After watching Jennifer Peedom’s amazing feature documentary Sherpa (2014) at the Sydney Film Festival, I approached Sherpa Kitchen in Newtown with more understanding. Rather than an occupational reference to people who carry things, Sherpa are an ethnic group living in the Himalayas, the mountainous region that spans Nepal, Tibet, India and Bhutan.
This Newtown restaurant, located on busy King Street, showcases the Sherpa people's environment with a restaurant-length mural of snow-capped peaks. On the opposing orange wall you’ll find photographic scenes from Nepal, including colourful traditional clothing, and religious symbols running from prayer wheels to Buddha and the Hindu deity, Ganesh. Gold tablecloths and bright red chairs complete the restaurant’s bright and cheery look.

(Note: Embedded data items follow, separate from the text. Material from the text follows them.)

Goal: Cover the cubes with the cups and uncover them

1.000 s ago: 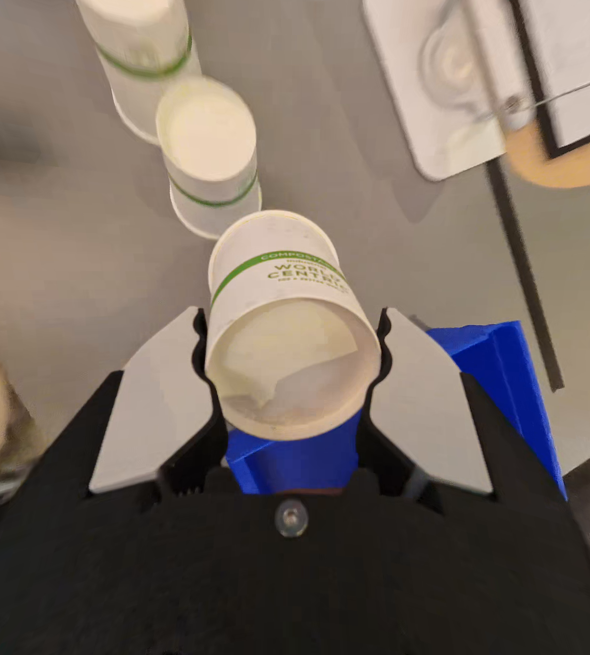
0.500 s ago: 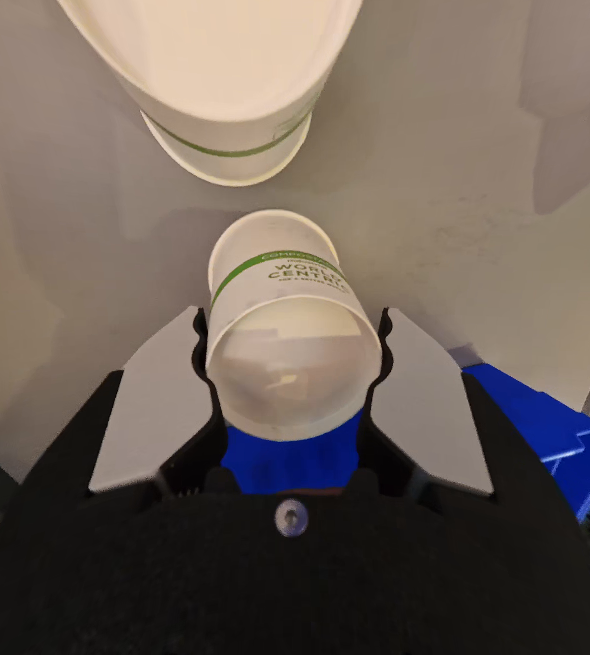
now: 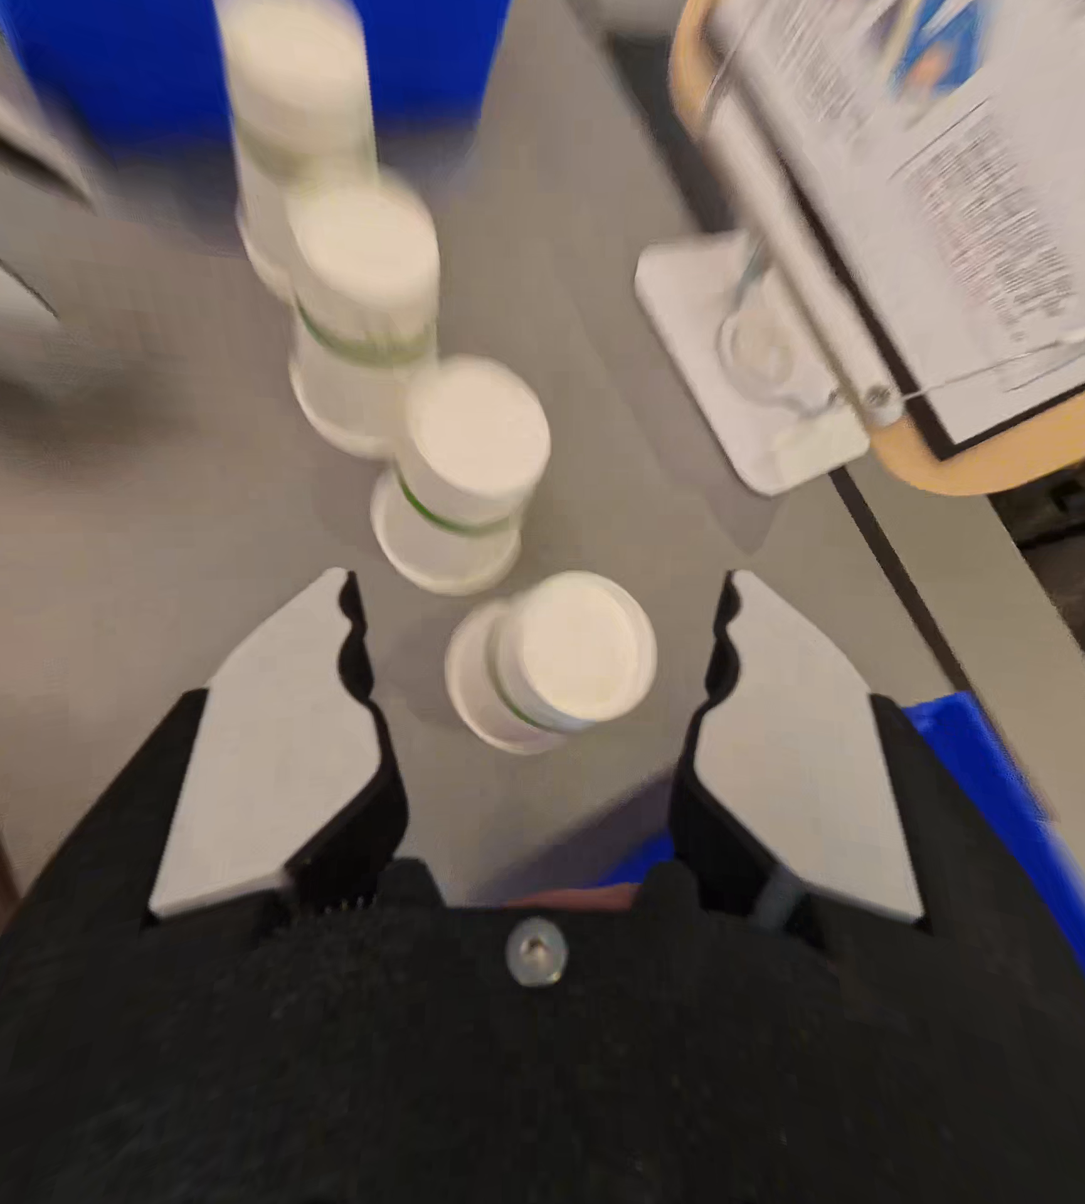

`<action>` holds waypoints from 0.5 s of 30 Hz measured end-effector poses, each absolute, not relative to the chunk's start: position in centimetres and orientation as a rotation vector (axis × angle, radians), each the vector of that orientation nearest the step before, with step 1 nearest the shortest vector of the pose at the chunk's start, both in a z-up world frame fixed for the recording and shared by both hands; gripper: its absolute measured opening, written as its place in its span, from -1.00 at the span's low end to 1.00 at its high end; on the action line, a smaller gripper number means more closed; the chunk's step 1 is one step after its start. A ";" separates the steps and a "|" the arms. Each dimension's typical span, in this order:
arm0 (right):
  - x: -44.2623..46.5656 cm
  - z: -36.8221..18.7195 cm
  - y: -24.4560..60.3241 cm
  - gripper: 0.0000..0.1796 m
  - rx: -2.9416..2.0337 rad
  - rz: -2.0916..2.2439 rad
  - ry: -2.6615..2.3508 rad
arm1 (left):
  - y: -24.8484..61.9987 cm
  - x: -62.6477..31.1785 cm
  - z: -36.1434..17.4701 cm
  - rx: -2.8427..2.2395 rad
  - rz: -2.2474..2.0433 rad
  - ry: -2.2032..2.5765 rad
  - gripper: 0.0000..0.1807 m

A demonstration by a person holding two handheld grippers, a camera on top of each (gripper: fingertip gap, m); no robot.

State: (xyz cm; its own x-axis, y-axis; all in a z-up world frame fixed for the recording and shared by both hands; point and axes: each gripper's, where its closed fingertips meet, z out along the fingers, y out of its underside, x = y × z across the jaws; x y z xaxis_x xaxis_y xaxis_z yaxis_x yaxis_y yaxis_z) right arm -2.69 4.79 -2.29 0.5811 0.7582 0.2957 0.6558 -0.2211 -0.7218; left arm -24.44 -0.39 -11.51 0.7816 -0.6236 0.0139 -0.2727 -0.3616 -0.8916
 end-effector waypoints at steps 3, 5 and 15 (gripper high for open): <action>-2.8 -2.1 0.8 -0.06 -1.843 0.365 -0.664 | -0.1 -25.5 -10.4 -1.913 -0.421 0.582 -0.34; -3.2 -4.1 -1.6 -0.06 -1.756 0.418 -0.505 | -0.2 -25.9 -10.3 -1.901 -0.421 0.543 -0.36; -6.8 -9.6 -8.1 -0.11 -1.684 0.552 -0.425 | -3.5 -24.3 -11.8 -1.879 -0.426 0.603 -0.26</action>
State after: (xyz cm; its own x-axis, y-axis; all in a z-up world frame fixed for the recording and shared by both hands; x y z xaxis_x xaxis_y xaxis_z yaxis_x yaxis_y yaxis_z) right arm -6.78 -8.12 -9.59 0.8176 0.5624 -0.1235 -0.0237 -0.1813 -0.9831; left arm -24.26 -3.48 -11.79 0.8083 -0.5887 0.0120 -0.2083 -0.3051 -0.9293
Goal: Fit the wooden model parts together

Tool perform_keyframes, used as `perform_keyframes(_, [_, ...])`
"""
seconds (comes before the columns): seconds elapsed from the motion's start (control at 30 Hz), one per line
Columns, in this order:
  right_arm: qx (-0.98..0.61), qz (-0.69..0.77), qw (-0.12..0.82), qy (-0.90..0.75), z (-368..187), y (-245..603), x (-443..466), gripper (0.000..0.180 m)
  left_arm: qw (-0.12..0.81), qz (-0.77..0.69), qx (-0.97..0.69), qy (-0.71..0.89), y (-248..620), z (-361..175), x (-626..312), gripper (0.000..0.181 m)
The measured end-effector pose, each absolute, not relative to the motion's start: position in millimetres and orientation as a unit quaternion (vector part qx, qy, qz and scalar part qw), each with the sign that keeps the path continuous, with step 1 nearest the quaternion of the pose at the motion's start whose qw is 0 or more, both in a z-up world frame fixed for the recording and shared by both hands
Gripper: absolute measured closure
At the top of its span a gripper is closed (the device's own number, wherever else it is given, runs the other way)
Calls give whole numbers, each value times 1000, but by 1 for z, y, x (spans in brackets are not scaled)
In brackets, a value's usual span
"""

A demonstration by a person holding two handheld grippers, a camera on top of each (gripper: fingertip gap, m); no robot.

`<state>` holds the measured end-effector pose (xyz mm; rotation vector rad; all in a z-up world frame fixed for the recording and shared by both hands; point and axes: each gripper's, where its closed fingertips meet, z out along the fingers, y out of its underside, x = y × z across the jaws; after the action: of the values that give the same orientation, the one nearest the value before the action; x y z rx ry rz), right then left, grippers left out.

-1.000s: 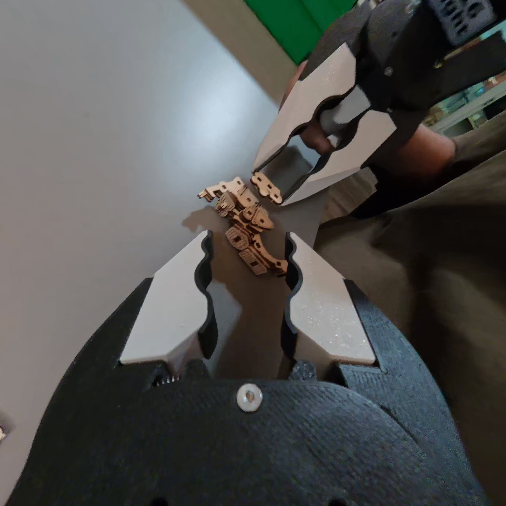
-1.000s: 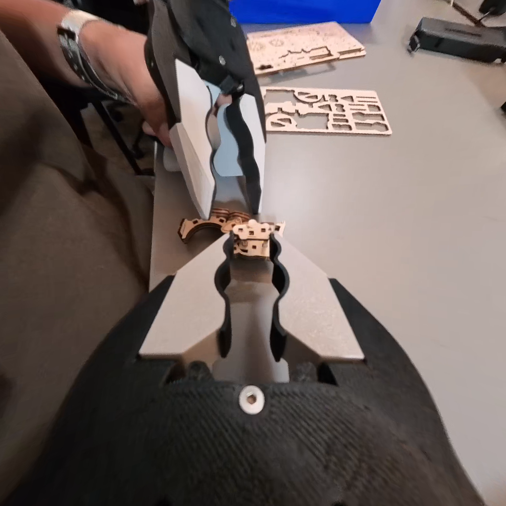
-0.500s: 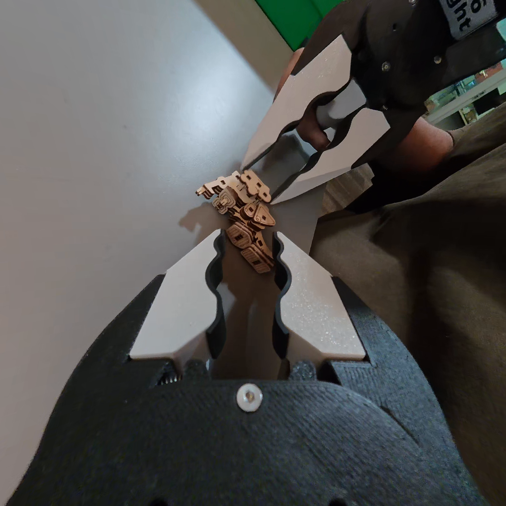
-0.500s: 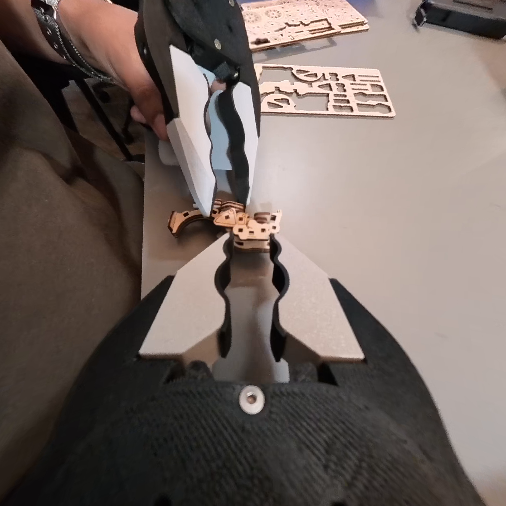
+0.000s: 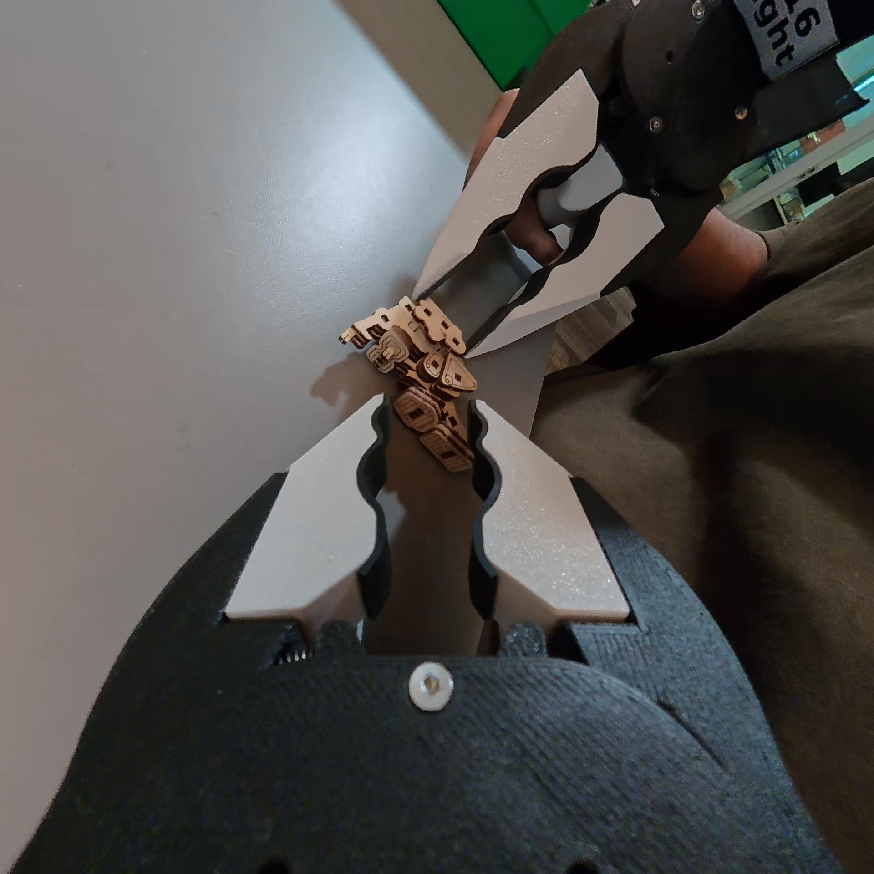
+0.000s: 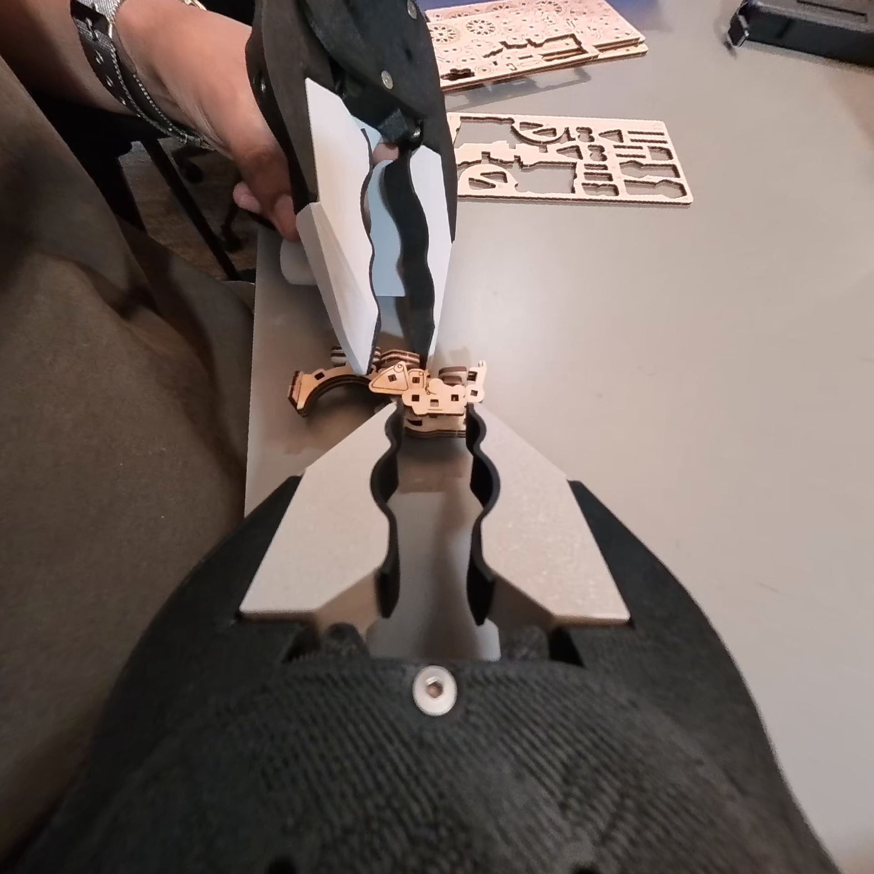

Perhaps it’s these religious influences that mean you won’t find beef or lamb on the Sherpa Kitchen menu; though you won’t notice their absence with great goat to play with. Try it in the Sherpa Kitchen signature - Special Khasi Ko Taas ($15.99). This dish takes boneless goat meat, marinates it overnight, then slow cooks it with ginger, garlic, coriander and other spices for two or three hours. The resulting stew is lighter and brighter than the Indian curries you might be used to. The well-rendered goat is tasty, with a spicy undercurrent. It’s served with chewra (beaten rice), which adds an intriguing textural element. It does make me smile though, because I can’t shake the feeling I’m eating curry with a rice flake breakfast cereal.
From the Nepali grill menu of piro (hot) dishes we take Chilli Chicken ($11.90). It’s a lovely, bright chicken dish that tastes of ginger and fruity, red chillies. Sweet, lightly cooked onions and crunchy, red capsicum are reminiscent of Chinese dishes; and, along with a squeeze of lemon, work to moderate the spiciness.
Our chilli chook is served with bland, flat roti, which are the meal’s only weak point for me, but traditional for the cuisine.
If you do struggle with chilli, you'll also find Nepal’s premium lager, Mustang ($7), to be sweet and malty, ideal to beat the heat. It's great against Chilli Momo ($11.90), Nepalese dumplings filled with dry spiced chicken mince and vegetables, then coated in a fruity chilli sauce made from long red chillies. The end result is not that texturally dissimilar to Chinese xiao long bao, just without the hot soupy interior.
Compared with other Nepalese food I’ve tried in Sydney, which has been dominated by soupy lentil dishes, the dishes I tried at Sherpa Kitchen were flavoursome and texturally interesting. Owner/chef Purna Sadasankar explained he brought Nepalese food to Newtown "for the foot traffic, but there’s too much competition, too many choices.” So if you do make the choice to try his Nepali cooking, you'll find your meal is very competitively priced for the area.